Series	net: dsa: always use phylink \| expand [RFC,net-next,0/4] net: dsa: always use phylink [RFC,net-next,1/4] net: dsa: add support for retrieving the interface mode [RFC,net-next,2/4] net: dsa: mv88e6xxx: report the default interface mode for the port [RFC,net-next,3/4] net: phylink: add phylink_set_max_fixed_link() [RFC,net-next,4/4] net: dsa: always use phylink for CPU and DSA ports

Russell King (Oracle) June 24, 2022, 11:41 a.m. UTC

Hi,

Currently, the core DSA code conditionally uses phylink for CPU and DSA
ports depending on whether the firmware specifies a fixed-link or a PHY.
If either of these are specified, then phylink is used for these ports,
otherwise phylink is not, and we rely on the DSA drivers to "do the
right thing". However, this detail is not mentioned in the DT binding,
but Andrew has said that this behaviour has always something that DSA
wants.

mv88e6xxx has had support for this for a long time with its "SPEED_MAX"
thing, which I recently reworked to make use of the mac_capabilities in
preparation to solving this more fully.

This series is an experiment to solve this properly, and it does this
in two steps.

The first step consists of the first two patches. Phylink needs to
know the PHY interface mode that is being used so it can (a) pass the
right mode into the MAC/PCS etc and (b) know the properties of the
link and therefore which speeds can be supported across it.
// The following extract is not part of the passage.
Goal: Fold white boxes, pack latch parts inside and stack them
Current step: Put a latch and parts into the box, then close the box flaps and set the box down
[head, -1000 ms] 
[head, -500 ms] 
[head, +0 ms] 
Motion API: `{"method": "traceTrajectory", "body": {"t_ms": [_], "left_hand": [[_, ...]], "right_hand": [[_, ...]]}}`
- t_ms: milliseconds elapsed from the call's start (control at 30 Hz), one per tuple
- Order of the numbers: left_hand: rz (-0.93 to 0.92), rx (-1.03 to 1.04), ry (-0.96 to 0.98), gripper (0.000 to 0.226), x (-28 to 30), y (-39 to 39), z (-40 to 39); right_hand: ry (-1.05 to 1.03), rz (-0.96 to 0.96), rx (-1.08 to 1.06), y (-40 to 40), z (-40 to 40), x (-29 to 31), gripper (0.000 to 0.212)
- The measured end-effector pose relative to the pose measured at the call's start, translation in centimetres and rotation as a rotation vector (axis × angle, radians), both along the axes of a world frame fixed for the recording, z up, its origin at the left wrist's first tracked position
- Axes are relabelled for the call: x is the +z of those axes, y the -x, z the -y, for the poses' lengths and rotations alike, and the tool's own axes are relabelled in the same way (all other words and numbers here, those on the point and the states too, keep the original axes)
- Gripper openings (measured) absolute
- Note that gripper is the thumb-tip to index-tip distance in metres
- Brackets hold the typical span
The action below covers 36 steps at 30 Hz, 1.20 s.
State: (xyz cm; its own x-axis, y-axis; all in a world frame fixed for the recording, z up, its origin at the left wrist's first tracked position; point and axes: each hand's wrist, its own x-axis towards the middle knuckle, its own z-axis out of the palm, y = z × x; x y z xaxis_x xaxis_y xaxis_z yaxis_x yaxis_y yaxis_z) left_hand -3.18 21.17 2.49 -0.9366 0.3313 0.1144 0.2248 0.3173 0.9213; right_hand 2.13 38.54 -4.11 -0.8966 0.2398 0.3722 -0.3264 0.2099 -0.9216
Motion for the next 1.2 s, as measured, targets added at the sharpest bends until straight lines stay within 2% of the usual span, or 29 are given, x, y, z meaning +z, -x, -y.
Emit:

In order to achieve this, the DSA phylink_get_caps() method has an
extra argument added to it so that DSA drivers can report the
interface mode that they will be using for this port back to the core
DSA code, thereby allowing phylink to be initialised with the correct
interface mode.

Note that this can only be used for CPU and DSA ports as "user" ports
need a different behaviour - they rely on getting the interface mode
from phylib, which will only happen if phylink is initialised with
PHY_INTERFACE_MODE_NA. Unfortunately, changing this behaviour is likely
to cause widespread regressions.

Obvious questions:
1. Should phylink_get_caps() be augmented in this way, or should it be
   a separate method?

2. DSA has traditionally used "interface mode for the maximum supported
   speed on this port" where the interface mode is programmable (via
   its internal port_max_speed_mode() method) but this is only present
   for a few of the sub-drivers. Is reporting the current interface
   mode correct where this method is not implemented?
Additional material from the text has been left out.